The Fluttering Macaroni
- The Fluttering Macaroni
- Etching by Matthew Darly
- Published by Mary Darly 1772
- 164 x 227mm (6½ x 9in)
Macaronis in 18th century England were ultra-fashionable young men notable for their excessively extravagant outfits which were influenced by their sojourn to France and Italy on the Grand Tour. They affected long curls and exaggerated wigs, dainty attire consisting of tight breeches, close-cut jacket, flamboyant shoes and striped stockings.

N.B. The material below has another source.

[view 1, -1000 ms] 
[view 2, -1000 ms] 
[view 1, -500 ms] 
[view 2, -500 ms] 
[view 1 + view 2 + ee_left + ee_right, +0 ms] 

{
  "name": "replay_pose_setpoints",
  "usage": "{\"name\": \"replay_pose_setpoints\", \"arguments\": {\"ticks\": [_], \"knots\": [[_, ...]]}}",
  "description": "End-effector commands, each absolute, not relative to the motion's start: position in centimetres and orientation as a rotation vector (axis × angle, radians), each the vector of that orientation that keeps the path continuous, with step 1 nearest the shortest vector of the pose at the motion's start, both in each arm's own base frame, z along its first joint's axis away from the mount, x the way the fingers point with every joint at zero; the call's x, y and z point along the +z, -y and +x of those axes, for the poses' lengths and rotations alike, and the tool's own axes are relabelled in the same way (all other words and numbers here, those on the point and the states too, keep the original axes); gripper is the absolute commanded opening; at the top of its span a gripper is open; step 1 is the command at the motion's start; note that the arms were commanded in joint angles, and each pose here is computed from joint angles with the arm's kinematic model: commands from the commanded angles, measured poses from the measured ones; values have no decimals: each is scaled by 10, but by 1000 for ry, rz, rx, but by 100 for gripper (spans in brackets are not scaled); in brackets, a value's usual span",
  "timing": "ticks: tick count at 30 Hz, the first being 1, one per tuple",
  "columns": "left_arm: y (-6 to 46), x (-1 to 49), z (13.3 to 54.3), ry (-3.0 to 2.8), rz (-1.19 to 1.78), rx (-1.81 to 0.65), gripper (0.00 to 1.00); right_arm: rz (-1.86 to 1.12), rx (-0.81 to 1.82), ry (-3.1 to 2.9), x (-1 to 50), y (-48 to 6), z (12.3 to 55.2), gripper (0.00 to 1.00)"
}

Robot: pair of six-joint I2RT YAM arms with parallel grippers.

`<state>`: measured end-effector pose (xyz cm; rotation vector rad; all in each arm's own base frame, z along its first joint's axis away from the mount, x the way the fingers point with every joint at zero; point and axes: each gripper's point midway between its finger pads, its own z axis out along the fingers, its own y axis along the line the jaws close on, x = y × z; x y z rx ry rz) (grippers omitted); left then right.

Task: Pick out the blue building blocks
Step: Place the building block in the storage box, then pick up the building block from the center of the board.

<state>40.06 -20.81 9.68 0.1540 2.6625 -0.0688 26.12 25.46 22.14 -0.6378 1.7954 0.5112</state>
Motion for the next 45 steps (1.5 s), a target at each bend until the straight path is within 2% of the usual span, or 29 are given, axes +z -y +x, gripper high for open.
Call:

In this etching the diminutive figure of the finely-dressed macaroni is perched upon the fingertips of a handsome young woman as if he were a delicate butterfly about to spread his wings. The print is a satire on the relationship of the two characters who are said to be Miss Ann Catley, a celebrated actress and singer, and a young nobleman, the Earl of Ancrum. Perhaps "the little, foolish fluttering thing" is being held up as an object of ridicule for now he is the plaything of another, for whom meaning can only be found in servitude.
London's print-shop window displays ensured that satirical prints were widely seen and could be purchased by those that could afford them. The publisher and illustrator of this print were husband and wife, Mary and Matthew Darly, together they ran a print-shop at 39 Strand, London.